Recurrent Neural Network
What is the vanishing gradient problem?
Optimisation of parameters uses gradient descent method to find the best parameters. Vanishing gradient problem occurs when the gradient becomes exponentially small so that the update of the parameter that we are trying to update becomes insignificant. The implications can be that the model never converges to optimum or it takes much longer to train.
Explain gradient descent
Gradient descent is a method of updating a0 and a1 to minimize the cost function (MSE). A regression model uses gradient descent to update the coefficients of the line (a0, a1 => xi, b) by reducing the cost function by a random selection of coefficient values and then iteratively update the values to reach the minimum cost function.

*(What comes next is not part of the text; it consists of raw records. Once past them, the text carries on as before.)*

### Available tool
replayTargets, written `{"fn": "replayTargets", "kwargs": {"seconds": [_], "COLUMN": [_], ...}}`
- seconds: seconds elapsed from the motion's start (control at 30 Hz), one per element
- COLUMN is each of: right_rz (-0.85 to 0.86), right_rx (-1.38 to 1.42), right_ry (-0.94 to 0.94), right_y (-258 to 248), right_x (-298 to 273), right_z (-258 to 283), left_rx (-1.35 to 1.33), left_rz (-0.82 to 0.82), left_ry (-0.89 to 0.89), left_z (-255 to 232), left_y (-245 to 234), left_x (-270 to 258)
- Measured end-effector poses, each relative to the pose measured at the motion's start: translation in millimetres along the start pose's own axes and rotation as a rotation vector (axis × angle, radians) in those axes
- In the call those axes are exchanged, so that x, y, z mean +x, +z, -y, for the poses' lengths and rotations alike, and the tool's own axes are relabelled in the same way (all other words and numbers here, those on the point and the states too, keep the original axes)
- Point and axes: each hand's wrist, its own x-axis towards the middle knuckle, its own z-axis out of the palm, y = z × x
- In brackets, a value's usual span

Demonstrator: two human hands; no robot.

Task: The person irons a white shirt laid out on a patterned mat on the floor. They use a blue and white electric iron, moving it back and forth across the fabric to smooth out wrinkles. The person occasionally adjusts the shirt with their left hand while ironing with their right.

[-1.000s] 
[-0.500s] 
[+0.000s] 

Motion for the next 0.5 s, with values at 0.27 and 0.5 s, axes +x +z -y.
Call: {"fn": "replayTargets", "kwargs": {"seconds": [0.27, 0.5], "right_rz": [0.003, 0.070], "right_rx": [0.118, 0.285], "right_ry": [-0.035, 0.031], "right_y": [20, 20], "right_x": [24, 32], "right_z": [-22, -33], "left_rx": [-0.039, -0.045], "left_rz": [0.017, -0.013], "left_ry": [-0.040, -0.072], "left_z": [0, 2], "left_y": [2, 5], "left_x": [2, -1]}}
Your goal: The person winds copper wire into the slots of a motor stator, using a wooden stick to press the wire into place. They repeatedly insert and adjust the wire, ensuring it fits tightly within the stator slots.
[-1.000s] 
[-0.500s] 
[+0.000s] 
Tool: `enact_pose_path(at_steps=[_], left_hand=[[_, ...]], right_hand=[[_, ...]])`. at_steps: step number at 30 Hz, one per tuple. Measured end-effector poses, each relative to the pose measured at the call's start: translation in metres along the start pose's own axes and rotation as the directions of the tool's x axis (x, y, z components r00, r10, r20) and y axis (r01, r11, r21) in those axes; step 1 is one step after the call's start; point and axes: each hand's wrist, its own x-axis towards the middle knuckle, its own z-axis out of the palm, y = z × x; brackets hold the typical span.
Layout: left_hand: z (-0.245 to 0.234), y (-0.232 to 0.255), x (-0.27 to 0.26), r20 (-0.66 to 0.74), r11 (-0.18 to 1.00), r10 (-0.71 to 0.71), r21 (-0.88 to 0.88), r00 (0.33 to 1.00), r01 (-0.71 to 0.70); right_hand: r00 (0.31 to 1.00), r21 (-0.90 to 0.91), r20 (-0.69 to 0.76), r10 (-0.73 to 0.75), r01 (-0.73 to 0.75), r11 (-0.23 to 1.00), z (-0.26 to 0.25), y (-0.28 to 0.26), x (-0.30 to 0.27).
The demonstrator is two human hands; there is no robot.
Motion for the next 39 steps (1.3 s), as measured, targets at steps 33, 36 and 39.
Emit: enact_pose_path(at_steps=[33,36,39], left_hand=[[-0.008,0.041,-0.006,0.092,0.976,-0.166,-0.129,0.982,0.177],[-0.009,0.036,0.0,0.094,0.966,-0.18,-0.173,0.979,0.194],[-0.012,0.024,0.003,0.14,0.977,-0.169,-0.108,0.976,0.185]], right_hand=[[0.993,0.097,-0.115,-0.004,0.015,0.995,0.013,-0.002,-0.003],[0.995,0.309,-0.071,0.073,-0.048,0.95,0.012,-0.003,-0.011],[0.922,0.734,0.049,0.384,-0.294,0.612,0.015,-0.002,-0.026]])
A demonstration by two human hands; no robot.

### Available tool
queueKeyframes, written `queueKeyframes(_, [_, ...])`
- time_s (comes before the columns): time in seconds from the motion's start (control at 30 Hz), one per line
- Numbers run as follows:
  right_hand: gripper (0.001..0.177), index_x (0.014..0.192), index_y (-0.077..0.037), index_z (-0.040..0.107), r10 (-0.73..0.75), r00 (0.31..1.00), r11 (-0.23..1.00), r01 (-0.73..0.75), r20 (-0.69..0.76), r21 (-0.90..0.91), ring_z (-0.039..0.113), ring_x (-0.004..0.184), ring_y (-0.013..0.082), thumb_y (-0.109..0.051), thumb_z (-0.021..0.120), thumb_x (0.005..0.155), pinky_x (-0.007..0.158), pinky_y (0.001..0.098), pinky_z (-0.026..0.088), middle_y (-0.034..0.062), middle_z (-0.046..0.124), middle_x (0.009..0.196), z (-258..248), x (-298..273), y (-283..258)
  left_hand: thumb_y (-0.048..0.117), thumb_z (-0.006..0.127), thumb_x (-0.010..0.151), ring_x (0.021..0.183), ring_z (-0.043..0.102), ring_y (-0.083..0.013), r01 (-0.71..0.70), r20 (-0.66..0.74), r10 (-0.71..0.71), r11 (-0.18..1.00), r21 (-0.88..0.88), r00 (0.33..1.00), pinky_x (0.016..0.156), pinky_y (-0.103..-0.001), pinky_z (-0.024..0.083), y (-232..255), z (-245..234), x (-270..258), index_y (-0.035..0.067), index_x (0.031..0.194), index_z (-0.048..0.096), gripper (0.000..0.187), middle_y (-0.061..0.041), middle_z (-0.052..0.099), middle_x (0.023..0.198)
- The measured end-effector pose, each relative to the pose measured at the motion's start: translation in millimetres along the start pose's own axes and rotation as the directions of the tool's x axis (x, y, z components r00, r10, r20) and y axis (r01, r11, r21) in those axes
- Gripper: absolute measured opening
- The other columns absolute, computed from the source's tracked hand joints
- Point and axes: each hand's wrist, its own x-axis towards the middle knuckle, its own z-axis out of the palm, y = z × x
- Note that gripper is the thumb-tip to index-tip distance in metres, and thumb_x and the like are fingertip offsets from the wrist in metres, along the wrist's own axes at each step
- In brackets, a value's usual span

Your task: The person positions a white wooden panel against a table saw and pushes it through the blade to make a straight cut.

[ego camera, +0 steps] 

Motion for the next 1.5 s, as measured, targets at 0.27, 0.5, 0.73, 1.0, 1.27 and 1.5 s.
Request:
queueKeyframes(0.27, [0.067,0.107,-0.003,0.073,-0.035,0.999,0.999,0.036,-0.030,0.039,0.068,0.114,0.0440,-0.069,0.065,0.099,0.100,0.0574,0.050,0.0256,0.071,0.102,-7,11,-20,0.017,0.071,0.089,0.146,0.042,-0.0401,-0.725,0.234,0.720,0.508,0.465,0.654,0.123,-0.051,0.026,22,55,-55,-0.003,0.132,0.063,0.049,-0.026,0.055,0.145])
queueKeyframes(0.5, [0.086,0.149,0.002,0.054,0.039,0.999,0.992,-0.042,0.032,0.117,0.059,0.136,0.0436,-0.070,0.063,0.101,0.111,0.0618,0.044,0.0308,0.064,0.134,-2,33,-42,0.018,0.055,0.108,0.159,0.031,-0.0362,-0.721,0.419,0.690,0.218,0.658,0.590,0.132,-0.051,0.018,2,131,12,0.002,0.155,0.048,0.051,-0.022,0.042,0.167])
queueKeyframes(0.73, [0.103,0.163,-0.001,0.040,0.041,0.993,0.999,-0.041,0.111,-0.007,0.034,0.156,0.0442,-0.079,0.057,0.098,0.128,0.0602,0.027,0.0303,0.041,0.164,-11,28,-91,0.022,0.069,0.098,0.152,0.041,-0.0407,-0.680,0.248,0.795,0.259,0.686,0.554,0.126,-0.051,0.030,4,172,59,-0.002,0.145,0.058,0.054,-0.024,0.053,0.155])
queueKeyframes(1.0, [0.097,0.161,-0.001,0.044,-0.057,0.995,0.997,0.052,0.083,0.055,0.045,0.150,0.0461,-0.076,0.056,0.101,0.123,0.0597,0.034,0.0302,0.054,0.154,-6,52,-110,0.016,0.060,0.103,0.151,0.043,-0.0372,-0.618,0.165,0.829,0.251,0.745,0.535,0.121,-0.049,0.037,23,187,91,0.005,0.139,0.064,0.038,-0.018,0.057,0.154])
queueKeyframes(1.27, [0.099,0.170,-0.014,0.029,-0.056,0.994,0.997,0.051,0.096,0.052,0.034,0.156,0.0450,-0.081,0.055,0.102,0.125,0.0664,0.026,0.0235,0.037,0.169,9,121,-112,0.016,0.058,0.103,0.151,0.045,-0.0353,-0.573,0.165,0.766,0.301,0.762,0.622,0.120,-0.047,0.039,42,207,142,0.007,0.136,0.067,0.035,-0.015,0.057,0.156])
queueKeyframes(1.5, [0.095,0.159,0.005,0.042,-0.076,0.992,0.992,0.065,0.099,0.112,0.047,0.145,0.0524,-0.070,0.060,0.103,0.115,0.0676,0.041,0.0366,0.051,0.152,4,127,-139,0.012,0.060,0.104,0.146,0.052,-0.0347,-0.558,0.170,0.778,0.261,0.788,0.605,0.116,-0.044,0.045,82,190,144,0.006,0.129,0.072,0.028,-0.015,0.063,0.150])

1) start with random coefficients
2) calculate predicted values
3) Calculate partial derivative w.r.t a0 and a1. Sub in the predicted values.
5) Multiply the value by learning rate and subtract it from coefficient
6) stop after 100 iterations or until the error is Low.
What activation should you use for the output layer of a binary classification and why
Sigmoid because you want to limit the output value in the range of 0 to 1
Ps, in the sigmoid function, when x=0, y=0.5
Name other activation functions more suitable for hidden later
Tanh: similar to sigmoid function but limits the output range to -1 and 1, when x=0, y=0
ReLu: (default choice when you dk what to use because training time is faster as compared to using tanh and sigmoid due to the lack of vanishing gradient) a=max(0,z). Tanh and sigmoid have vanishing gradient problems at the tails
Leaky ReLU: a=max(0.01z, z) when x is negative, instead of the slope being zero, there is a small slope. The constant 0.01 can be another learning parameter
What type of activation function should you use for a regression problem where the output is non-negative
Relu
Why is there a need for non-linear activation functions
For networks with more than 1 hidden layer, if one were to use linear activation functions for all layers, the output will still be the same as that of 1 hidden layer with a linear activation function.
What are the two phases in neural network?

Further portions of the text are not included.